Elle believes she can tell what size bra a woman wears just by looking at her.
In January 2007, Elle launched her latest lingerie range, Intimates Boudoir, by posing provocatively for the world's cameras.
Elle filmed a workout video called Your Personal Best with a trainer named Karen Voight. Elle used exercises like the ones in the video to lose weight after filming Sirens.
In the '90s, Elle's home was burglarised. Photographs were stolen, with a ransom being held for the them. The FBI caught the thieves in the end.
For her role in Sirens, Elle put on over 20 pounds in weight so that she would represent models of that era more accurately.
In 2005, Elle was ranked #7 in the "World's Greatest Supermodel" poll.
After suffering from postnatal depression after the birth of her second child, Elle checked into the Meadows Clinic in Arizona in October 2003. The clinic offers treatment for psychological conditions and addictions.
Elle does not like reading things that she has not written.
When Elle was 18 and vacationing in Aspen, Colorado, she was discovered and signed to the Click modelling agency.
Elle is a co-owner, along with Claudia Schiffer and Naomi Campbell, of the Fashion Cafe in New York City.
Elle ran a mile in 4 minutes, 24 seconds as a teenager.
Elle is known as 'The Body'.
Elle was presented with Grazia's lifetime achievement award in June 2006 at the magazine's first awards ceremony, which celebrates the creative achievements of women.
Elle is six feet tall.
In 1995, Elle was one of People magazine's "50 Most Beautiful People".
Elle is currently the owner of, Elle Macpherson Intimates a lingerie brand.
In 1999, Elle became the first living Australian entertainer to be put on a postage stamp.
Elle studied Law at the University of Sydney for one year.
Elle: I was the first person to pioneer the idea of licensing. It was a very entrepreneurial idea and from day one I was the name, face and creative design force.
Elle: I've never spoken about my private life to confirm or deny, I just don't. I respect the people in my life, men and women, and they do not need to have their names mentioned as intimate, or not.
Elle: The thing about me being celibate? Strike that. Categorically not true.
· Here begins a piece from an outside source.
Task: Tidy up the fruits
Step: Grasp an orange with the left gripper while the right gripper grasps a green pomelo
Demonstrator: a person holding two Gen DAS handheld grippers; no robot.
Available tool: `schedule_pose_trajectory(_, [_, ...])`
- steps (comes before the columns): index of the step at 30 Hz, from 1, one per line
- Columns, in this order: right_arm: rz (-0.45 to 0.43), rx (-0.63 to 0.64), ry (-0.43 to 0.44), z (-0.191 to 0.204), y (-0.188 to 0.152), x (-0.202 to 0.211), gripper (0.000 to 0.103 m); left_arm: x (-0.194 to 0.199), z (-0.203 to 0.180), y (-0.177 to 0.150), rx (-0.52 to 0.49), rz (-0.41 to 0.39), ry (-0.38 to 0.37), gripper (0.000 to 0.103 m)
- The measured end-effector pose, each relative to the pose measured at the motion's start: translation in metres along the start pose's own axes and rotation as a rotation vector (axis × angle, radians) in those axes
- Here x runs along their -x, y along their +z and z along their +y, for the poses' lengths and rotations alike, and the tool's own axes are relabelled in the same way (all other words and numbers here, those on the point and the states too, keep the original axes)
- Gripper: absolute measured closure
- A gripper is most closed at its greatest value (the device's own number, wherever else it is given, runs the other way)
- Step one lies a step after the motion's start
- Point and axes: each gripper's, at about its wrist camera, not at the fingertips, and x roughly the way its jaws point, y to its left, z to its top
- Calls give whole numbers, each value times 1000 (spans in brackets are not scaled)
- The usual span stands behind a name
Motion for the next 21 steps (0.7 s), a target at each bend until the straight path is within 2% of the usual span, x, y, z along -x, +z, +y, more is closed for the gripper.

Elle: (on being celibate for two years) It's crazy but, apart from a brief romantic intermission last summer, I have been single and celibate for two years. How boring is that? I just don't get men hitting on me, but I'm a hopeless flirt. I'll go up to a guy and say, 'I think you are so beautiful'. But it doesn't work.
Elle: (on modelling) I'm too old for that!
Elle: With the anthology we've taken that concept one step further and we've asked certain people to give their opinion of what's going on. I like that intellectual side.
Elle: When I stepped out of the campaigns, we decided we'd focus on the word intimate and capture a model in a moment.
Elle: (in 1999) I am at a really good place in my life right now. A really, really good place.
Elle: I thank my mother. It's the genes. I don't think too much about it.
Elle: If your wearing lingerie that makes you feel glamorous, you're halfway there to turning heads.
Elle: I'm very fortunate because we're committed to co-parenting our children together.
Elle: I see myself as the consumer. I'm a working mother and I don't get a lot of time to myself. I create products that I need in my life, and which make me feel good.
Elle: For 15 years, I've been playing the same character - which is myself - and I'm bored with 'myself'.
Elle: It's like the underwear in the sense that they are premium products at competitive prices. I spent a long time researching the products, and the philosophy is the same as the lingerie.
Elle: Underwear is such an emotional thing.
Elle: A celebrity name is never enough for an intelligent mass market. Truly successful businesses are born of passion and heartfelt interest.
Elle: Nudity has never been an issue for me - I'm Australian. It's more of a thing in America. I mean people can buy guns, yet it's against the law to be topless on the beach.
Elle: I wanted so badly to study ballet, but it was really all about wearing the tutu.
Elle: G-strings are uncomfortable. Girls want real knickers now.